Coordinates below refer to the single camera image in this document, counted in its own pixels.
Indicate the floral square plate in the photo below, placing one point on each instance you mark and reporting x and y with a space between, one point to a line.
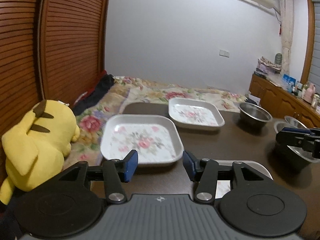
195 114
224 180
154 137

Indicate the dark clothes on bed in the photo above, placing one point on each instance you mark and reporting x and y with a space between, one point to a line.
93 95

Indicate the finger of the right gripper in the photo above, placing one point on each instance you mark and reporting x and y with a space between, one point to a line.
315 149
295 137

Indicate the beige tied curtain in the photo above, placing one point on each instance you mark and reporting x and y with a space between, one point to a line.
287 26

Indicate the stack of folded cloths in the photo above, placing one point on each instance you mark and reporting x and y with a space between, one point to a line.
266 67

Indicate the white wall switch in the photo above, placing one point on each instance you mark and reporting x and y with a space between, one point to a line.
224 53

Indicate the grey window blind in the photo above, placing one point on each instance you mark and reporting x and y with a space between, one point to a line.
314 72

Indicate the floral bed quilt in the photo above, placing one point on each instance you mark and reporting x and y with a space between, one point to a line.
125 91

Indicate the pink thermos jug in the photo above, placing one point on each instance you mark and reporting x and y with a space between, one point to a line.
309 93

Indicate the white paper bag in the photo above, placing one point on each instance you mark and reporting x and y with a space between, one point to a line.
253 99

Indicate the large steel bowl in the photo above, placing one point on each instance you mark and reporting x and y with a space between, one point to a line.
304 153

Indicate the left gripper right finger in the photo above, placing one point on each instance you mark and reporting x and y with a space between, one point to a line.
204 173

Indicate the small shallow steel bowl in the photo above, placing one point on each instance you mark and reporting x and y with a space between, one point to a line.
294 122

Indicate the blue tissue package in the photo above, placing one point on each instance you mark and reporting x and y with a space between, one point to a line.
288 83

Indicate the medium deep steel bowl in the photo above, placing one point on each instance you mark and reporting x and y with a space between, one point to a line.
254 115

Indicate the yellow Pikachu plush toy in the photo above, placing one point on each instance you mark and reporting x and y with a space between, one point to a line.
37 146

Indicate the brown louvered wardrobe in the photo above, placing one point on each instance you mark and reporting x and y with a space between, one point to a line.
50 49

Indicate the wooden sideboard cabinet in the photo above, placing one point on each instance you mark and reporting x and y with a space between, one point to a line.
280 103

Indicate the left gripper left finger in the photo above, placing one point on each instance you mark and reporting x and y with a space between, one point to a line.
116 172

• • • •

# Your goal:
Reprint the listing above verbatim but drop the images.

# Completed exercise:
Coordinates below refer to the single camera image in this document, counted in its own pixels.
Indicate the floral square plate in the photo below, placing one point on each instance you mark and reporting x and y with a space between, one point to a line.
195 114
224 180
154 137

Indicate the dark clothes on bed in the photo above, placing one point on each instance you mark and reporting x and y with a space between, one point to a line.
93 95

Indicate the finger of the right gripper in the photo above, placing one point on each instance you mark and reporting x and y with a space between, one point to a line.
315 149
295 137

Indicate the beige tied curtain in the photo above, placing one point on each instance you mark and reporting x and y with a space between, one point to a line.
287 26

Indicate the stack of folded cloths in the photo above, placing one point on each instance you mark and reporting x and y with a space between, one point to a line.
266 67

Indicate the white wall switch in the photo above, placing one point on each instance you mark and reporting x and y with a space between, one point to a line.
224 53

Indicate the grey window blind in the photo above, placing one point on each instance you mark and reporting x and y with a space between, one point to a line.
314 72

Indicate the floral bed quilt in the photo above, placing one point on each instance you mark and reporting x and y with a space between, one point to a line.
125 91

Indicate the pink thermos jug in the photo above, placing one point on each instance you mark and reporting x and y with a space between, one point to a line.
309 93

Indicate the white paper bag in the photo above, placing one point on each instance you mark and reporting x and y with a space between, one point to a line.
253 99

Indicate the large steel bowl in the photo above, placing one point on each instance you mark and reporting x and y with a space between, one point to a line.
304 153

Indicate the left gripper right finger in the photo above, placing one point on each instance you mark and reporting x and y with a space between, one point to a line.
204 173

Indicate the small shallow steel bowl in the photo above, placing one point on each instance you mark and reporting x and y with a space between, one point to a line.
294 122

Indicate the blue tissue package in the photo above, placing one point on each instance you mark and reporting x and y with a space between, one point to a line.
288 83

Indicate the medium deep steel bowl in the photo above, placing one point on each instance you mark and reporting x and y with a space between, one point to a line.
254 115

Indicate the yellow Pikachu plush toy in the photo above, placing one point on each instance you mark and reporting x and y with a space between, one point to a line.
37 146

Indicate the brown louvered wardrobe in the photo above, placing one point on each instance you mark and reporting x and y with a space between, one point to a line.
50 49

Indicate the wooden sideboard cabinet in the photo above, placing one point on each instance you mark and reporting x and y with a space between, one point to a line.
280 103

Indicate the left gripper left finger in the photo above, placing one point on each instance you mark and reporting x and y with a space between, one point to a line.
116 172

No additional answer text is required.